Input data |
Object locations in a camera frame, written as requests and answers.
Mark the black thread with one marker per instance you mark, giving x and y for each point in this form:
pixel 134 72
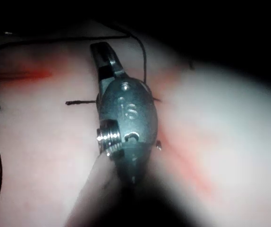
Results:
pixel 145 61

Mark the tissue pad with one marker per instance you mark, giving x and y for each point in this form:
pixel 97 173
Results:
pixel 43 142

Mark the right arm needle driver jaw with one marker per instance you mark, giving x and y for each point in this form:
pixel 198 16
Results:
pixel 115 63
pixel 99 54

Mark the dark right arm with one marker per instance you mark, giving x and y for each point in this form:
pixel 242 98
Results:
pixel 95 194

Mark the right arm needle driver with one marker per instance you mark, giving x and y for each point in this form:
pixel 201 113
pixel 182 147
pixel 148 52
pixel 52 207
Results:
pixel 130 113

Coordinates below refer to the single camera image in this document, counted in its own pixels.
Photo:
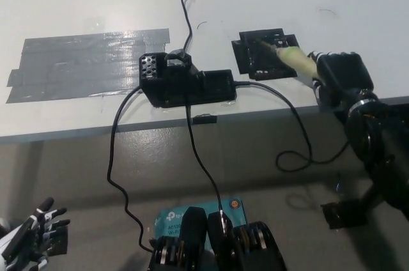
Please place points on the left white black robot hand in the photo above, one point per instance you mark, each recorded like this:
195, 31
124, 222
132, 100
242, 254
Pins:
22, 236

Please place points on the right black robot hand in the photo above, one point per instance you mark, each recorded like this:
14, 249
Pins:
343, 76

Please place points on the black soldering station base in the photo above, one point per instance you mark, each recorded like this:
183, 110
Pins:
185, 85

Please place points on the black robot torso blocks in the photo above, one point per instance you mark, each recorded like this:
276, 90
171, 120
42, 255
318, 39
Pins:
195, 245

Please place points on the black slanted stand leg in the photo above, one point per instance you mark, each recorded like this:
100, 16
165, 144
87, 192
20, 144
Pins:
372, 196

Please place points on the black taped stand foot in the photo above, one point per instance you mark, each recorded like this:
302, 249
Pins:
345, 216

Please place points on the small black tape strip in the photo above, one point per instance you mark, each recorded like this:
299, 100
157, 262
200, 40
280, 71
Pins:
204, 119

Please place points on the teal tp-link box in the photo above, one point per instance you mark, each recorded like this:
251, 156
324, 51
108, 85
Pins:
169, 220

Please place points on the grey duct tape patch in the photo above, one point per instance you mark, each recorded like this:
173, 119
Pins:
80, 63

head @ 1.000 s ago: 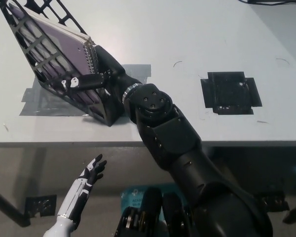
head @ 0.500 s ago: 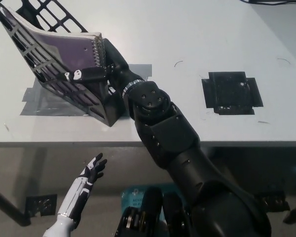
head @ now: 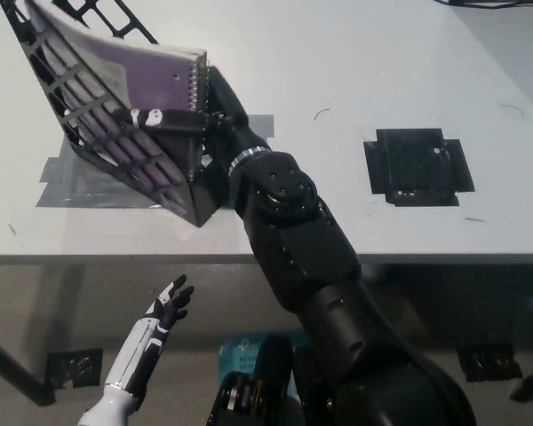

What you have to do | Read through the records above and copy the lines that contain "giving".

Expected answer |
Mark the black thread with one marker per instance you mark, giving x and y for each point in this form:
Mark the tissue pad with one marker per instance you mark, giving x and y for each point in this form:
Mark the right arm needle driver jaw with one marker per instance you mark, giving x and y for each point in this form:
Mark the dark right arm with one marker per instance you mark, giving x and y for each point in this form:
Mark the right arm needle driver with one marker per instance you mark, giving x and y for each point in this form:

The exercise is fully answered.